Her mother taught her and Behrad to sew, so they could make do and mend, stretch their clothes out longer. What Zari liked best about that skill was she could make what they needed. She'd designed a roll-up pack. Everything she owned, everything she didn't want to do without, had a spot. She'd roll it out, and it made wherever she was hers. Her home was in it and she could swipe it back in an instant. ARGUS didn't get to take it away from her after that. A short-lived victory. ARGUS simply took other things from her.
Now she's living on the Waverider and she could have literally anything she wants. All it requires is the notion, a few words spoken to Gideon and a quick walk to collect what's produced. It doesn't make her feel better though, to be able to have anything. Because it's anything except what she really wants – to change time, to bring them back. She sleeps there, eats there, is there with the Legends but she doesn't get past unrolling her pack, metaphorically.

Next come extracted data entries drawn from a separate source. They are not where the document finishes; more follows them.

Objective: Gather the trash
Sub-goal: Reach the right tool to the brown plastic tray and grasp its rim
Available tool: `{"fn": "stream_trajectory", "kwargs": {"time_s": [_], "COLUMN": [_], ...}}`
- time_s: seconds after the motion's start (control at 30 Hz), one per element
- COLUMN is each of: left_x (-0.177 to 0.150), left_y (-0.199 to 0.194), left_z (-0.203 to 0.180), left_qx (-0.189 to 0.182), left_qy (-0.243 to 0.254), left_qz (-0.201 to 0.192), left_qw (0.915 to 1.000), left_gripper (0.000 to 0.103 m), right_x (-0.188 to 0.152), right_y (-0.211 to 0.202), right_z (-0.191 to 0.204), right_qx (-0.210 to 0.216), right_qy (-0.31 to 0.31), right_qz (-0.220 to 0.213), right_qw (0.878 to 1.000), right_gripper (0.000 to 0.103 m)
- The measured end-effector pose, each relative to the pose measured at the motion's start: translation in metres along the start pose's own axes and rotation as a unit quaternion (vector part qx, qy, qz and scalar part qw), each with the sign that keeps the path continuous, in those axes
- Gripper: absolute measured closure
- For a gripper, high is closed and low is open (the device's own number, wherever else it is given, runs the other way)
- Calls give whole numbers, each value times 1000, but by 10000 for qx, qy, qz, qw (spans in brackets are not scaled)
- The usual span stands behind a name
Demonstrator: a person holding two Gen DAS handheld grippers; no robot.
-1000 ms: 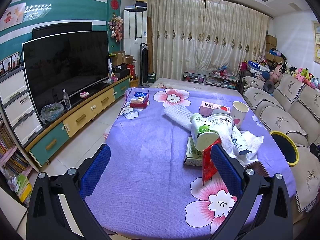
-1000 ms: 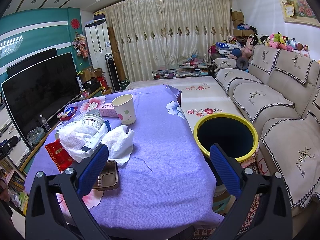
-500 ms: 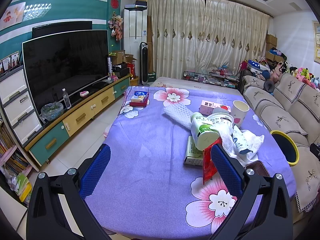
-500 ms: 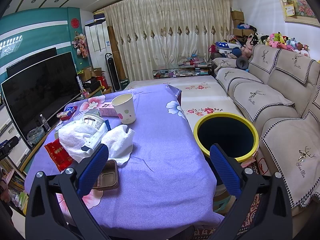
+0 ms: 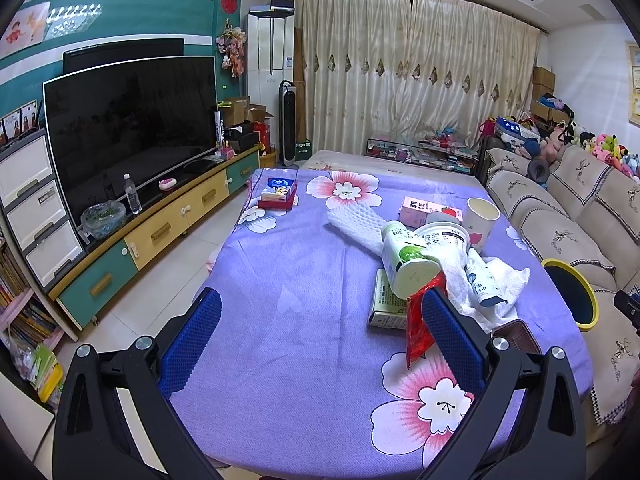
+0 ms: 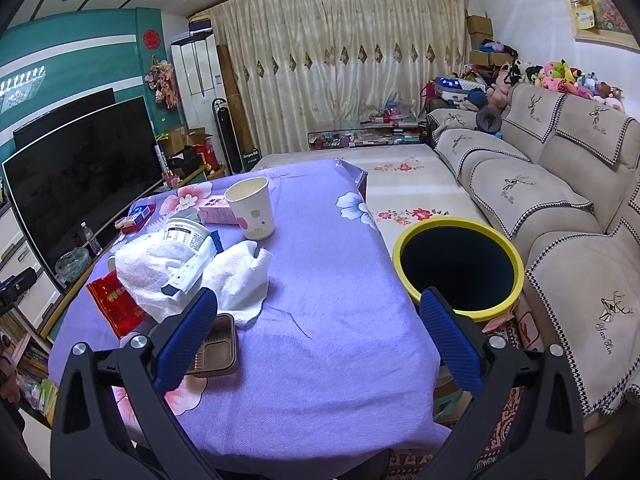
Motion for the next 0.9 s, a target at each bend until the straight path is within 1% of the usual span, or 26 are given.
{"fn": "stream_trajectory", "kwargs": {"time_s": [0.17,0.23,0.33,0.43,0.47,0.5,0.53,0.6,0.73,0.8,0.83,0.9], "left_x": [-1,-1,-2,-3,-3,-3,-4,-5,-6,-7,-7,-8], "left_y": [5,7,11,17,18,20,22,24,30,33,34,38], "left_z": [0,0,1,1,1,1,1,1,2,3,3,3], "left_qx": [-3,-4,2,4,3,0,-2,-2,8,6,5,1], "left_qy": [-8,-8,-7,-7,-10,-15,-19,-23,-27,-35,-37,-47], "left_qz": [52,69,110,163,183,201,218,239,294,323,337,382], "left_qw": [10000,10000,9999,9999,9998,9998,9998,9997,9996,9995,9994,9993], "left_gripper": [4,4,4,4,4,4,4,4,4,4,4,4], "right_x": [-5,-8,-17,-27,-29,-32,-36,-42,-51,-53,-54,-54], "right_y": [13,22,41,56,59,63,70,80,99,104,107,112], "right_z": [5,8,20,35,39,43,48,53,62,63,64,65], "right_qx": [58,153,404,503,510,510,500,491,606,603,618,683], "right_qy": [-72,-125,-251,-472,-527,-600,-682,-750,-777,-799,-811,-776], "right_qz": [174,306,591,804,849,911,993,1129,1397,1455,1500,1558], "right_qw": [9998,9993,9971,9944,9937,9927,9915,9895,9853,9843,9834,9824], "right_gripper": [6,6,6,7,10,19,22,32,45,57,59,68]}}
Point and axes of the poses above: each gripper's, at about its wrist camera, not at the fingertips, and y roughly the way its jaws point, z to its left, x to its top, the point moved 5 cm from there along y, roughly the way its jaws point
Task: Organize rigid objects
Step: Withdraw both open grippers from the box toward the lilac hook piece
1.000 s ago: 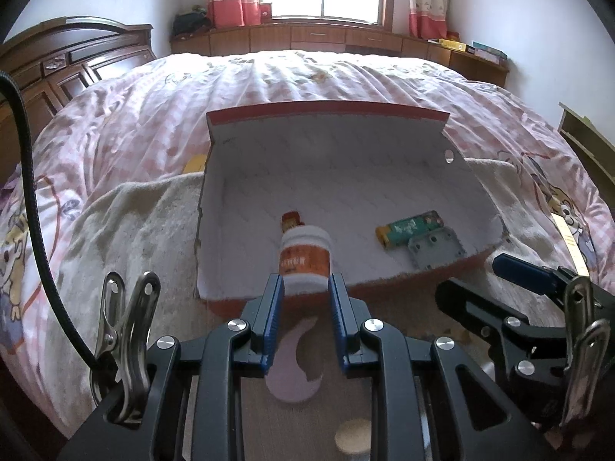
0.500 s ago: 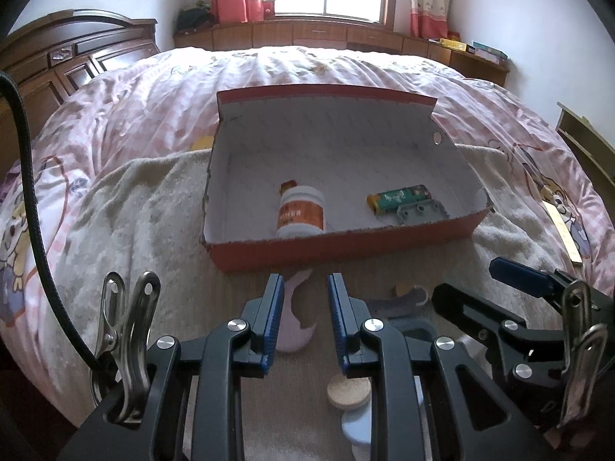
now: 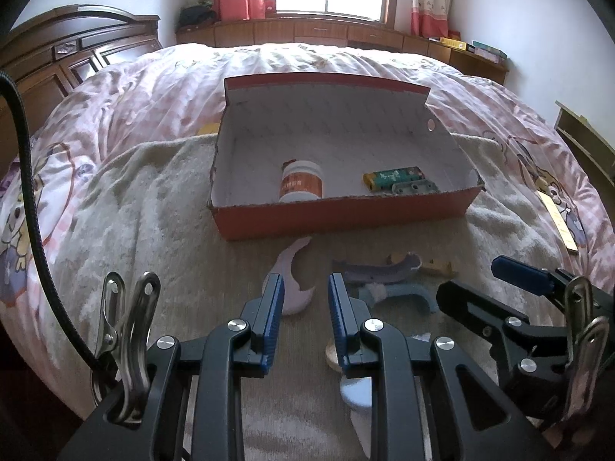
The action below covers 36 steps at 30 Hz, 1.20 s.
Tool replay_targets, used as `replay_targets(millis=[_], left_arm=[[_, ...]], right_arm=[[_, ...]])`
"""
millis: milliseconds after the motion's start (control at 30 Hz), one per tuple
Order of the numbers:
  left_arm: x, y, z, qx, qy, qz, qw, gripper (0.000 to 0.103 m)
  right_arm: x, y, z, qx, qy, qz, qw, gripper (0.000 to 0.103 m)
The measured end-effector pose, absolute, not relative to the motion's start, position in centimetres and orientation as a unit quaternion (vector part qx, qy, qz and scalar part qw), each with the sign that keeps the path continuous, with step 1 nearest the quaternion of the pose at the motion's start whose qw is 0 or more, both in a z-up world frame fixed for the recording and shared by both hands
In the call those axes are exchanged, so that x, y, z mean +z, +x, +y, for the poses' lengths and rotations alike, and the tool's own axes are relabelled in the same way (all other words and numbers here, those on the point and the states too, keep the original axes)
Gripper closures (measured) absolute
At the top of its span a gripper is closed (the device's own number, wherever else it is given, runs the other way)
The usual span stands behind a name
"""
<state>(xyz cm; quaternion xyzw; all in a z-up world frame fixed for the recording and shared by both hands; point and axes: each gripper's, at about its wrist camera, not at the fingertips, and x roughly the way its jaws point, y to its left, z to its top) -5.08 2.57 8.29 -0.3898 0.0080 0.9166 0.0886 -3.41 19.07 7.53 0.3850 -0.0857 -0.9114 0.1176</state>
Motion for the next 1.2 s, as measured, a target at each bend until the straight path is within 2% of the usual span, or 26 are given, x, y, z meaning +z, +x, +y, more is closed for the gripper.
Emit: replay_targets(millis=[300,900,1200], left_arm=[[7.4,-2.9,2.1,0.915,-0.392,0.004,0.089,0.079],[6.3,-3.3,1.0,0.909,-0.407,-0.006,0.088,0.079],[4.5,-6.7,2.2,0.904,-0.412,0.058,0.099,0.078]], right_arm=[[6.9,-1.7,19.3,-0.91,0.389,-0.084,0.116,0.017],[5.0,-1.2,21.4,-0.901,0.411,-0.102,0.098,0.017],[4.4,-1.4,21.6,-0.897,0.419,-0.103,0.098,0.017]])
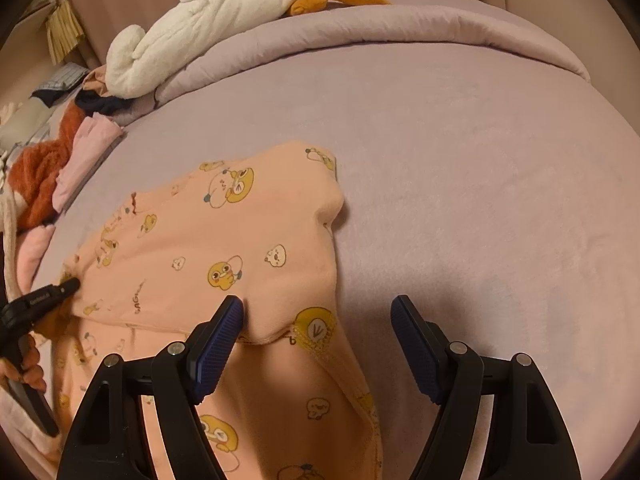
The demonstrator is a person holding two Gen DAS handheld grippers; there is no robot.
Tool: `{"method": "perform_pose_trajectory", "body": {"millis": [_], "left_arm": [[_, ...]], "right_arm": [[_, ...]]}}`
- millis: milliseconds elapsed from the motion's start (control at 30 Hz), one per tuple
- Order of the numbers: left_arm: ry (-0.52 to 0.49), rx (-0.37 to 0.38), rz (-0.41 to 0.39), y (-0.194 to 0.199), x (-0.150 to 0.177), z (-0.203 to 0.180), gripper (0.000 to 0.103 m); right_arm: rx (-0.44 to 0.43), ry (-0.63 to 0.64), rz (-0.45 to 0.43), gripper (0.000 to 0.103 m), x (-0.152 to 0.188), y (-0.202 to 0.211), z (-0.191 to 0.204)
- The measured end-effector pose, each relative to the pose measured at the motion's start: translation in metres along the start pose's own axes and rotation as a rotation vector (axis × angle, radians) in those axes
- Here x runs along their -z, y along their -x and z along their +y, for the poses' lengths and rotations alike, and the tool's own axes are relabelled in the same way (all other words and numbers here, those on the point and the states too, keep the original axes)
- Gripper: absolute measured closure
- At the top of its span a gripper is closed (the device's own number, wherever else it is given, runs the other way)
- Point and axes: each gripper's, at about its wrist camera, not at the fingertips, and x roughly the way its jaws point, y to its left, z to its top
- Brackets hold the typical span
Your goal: Fold small clothes
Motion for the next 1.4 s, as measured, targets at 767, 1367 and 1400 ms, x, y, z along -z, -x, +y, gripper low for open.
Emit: {"method": "perform_pose_trajectory", "body": {"millis": [767,1367,1400], "left_arm": [[0.058,0.055,-0.127,0.083,0.013,0.026,0.034],[0.462,-0.12,-0.191,0.137,0.061,0.218,0.031],[0.482,-0.109,-0.185,0.132,0.063,0.227,0.031]], "right_arm": [[0.038,0.024,-0.006,0.027,0.004,-0.003,0.007],[-0.064,0.016,-0.127,0.027,0.017,0.083,0.034],[-0.057,0.013,-0.134,0.027,0.017,0.086,0.038]]}}
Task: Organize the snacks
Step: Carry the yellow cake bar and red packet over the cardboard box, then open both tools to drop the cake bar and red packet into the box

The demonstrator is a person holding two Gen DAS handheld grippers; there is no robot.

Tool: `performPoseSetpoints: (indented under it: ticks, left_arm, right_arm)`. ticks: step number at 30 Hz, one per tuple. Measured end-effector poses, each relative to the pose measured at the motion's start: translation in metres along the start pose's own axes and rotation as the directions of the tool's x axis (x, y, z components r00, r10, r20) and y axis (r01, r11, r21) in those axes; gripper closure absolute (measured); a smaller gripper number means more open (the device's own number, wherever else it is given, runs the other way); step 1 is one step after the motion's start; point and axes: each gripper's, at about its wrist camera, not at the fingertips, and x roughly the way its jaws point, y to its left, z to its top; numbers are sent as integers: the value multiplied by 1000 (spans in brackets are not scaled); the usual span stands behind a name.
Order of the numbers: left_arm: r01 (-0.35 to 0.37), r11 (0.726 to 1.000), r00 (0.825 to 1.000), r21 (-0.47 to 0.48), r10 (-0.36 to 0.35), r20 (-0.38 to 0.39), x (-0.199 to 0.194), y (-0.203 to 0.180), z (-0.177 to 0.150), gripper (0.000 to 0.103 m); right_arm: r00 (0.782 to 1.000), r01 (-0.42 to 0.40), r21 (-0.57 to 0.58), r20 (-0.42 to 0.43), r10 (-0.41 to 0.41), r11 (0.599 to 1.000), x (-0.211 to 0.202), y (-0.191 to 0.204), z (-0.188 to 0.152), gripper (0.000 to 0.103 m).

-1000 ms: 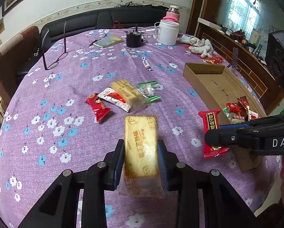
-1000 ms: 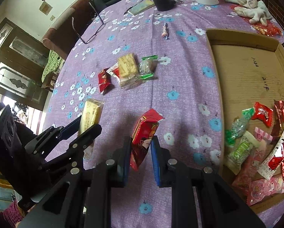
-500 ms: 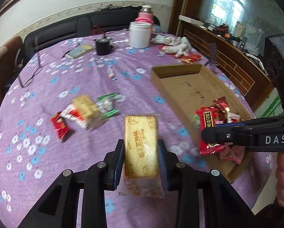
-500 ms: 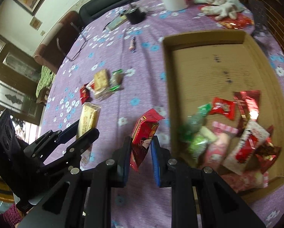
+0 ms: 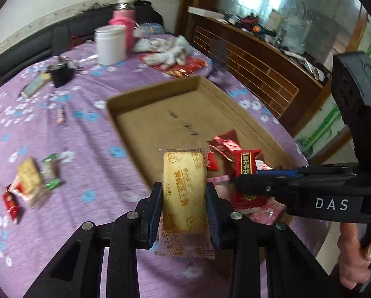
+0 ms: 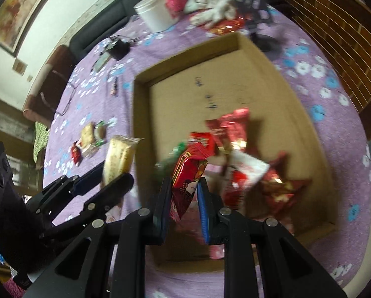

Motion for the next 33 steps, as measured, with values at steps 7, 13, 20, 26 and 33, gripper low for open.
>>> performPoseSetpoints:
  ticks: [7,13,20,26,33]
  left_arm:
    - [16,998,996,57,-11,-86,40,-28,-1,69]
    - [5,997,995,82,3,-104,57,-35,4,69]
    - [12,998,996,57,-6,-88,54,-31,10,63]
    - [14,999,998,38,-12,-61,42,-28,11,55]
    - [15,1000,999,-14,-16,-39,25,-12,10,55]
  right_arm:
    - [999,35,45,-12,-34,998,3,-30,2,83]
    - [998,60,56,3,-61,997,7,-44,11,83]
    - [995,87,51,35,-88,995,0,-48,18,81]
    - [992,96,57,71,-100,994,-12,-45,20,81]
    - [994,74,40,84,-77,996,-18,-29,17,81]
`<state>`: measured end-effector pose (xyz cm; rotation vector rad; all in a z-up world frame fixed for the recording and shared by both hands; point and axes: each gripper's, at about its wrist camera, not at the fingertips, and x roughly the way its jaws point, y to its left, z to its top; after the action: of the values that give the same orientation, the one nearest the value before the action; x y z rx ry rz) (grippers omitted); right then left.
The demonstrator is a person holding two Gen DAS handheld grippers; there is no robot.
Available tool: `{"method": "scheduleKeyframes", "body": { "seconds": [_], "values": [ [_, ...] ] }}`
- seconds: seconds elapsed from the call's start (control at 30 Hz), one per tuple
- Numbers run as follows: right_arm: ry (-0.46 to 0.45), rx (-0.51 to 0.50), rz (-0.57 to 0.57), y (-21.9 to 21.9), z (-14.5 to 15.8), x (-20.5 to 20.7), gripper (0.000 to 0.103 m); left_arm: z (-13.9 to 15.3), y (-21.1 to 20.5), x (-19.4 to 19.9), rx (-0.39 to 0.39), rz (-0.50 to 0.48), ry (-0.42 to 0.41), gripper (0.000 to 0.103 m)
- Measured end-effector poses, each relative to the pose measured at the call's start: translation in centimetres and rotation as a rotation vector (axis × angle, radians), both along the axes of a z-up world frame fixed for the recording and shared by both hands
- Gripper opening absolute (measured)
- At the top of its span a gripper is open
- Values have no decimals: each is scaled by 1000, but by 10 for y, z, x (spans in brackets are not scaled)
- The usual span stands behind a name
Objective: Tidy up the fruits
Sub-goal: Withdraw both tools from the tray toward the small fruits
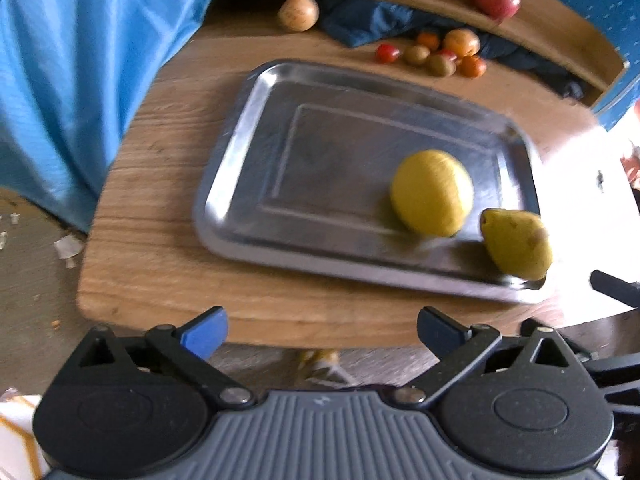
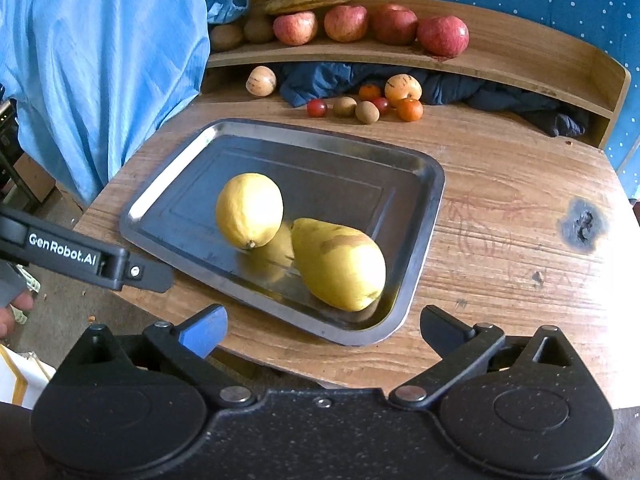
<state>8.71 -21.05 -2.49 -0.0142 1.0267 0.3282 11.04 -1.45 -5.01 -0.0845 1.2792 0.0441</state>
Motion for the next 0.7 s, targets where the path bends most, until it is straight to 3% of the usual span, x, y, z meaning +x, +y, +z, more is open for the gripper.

Until Gideon runs her through her own simulator, tearing the people and the ship away from her, over and over again. Every inch of those easy comforts burned away with the whole team. After that, she recognizes it can be home, no matter how new and shiny it is. It's the people who make it home, they are what she connects to, but she allows herself to care more about the place too. There's the lingering fear it will be taken away from her, but it's hers while she's here.
It's hers. Finally, she feels like she can belong here. The fight is out there but it isn't immediate anymore. So she takes pride in fixing the ship and even finds it satisfying to dust the tech, ensuring it's left in good working order for the next person. For her, at least for a while, because she gets to have this. She gets to be safe, to have space to breathe.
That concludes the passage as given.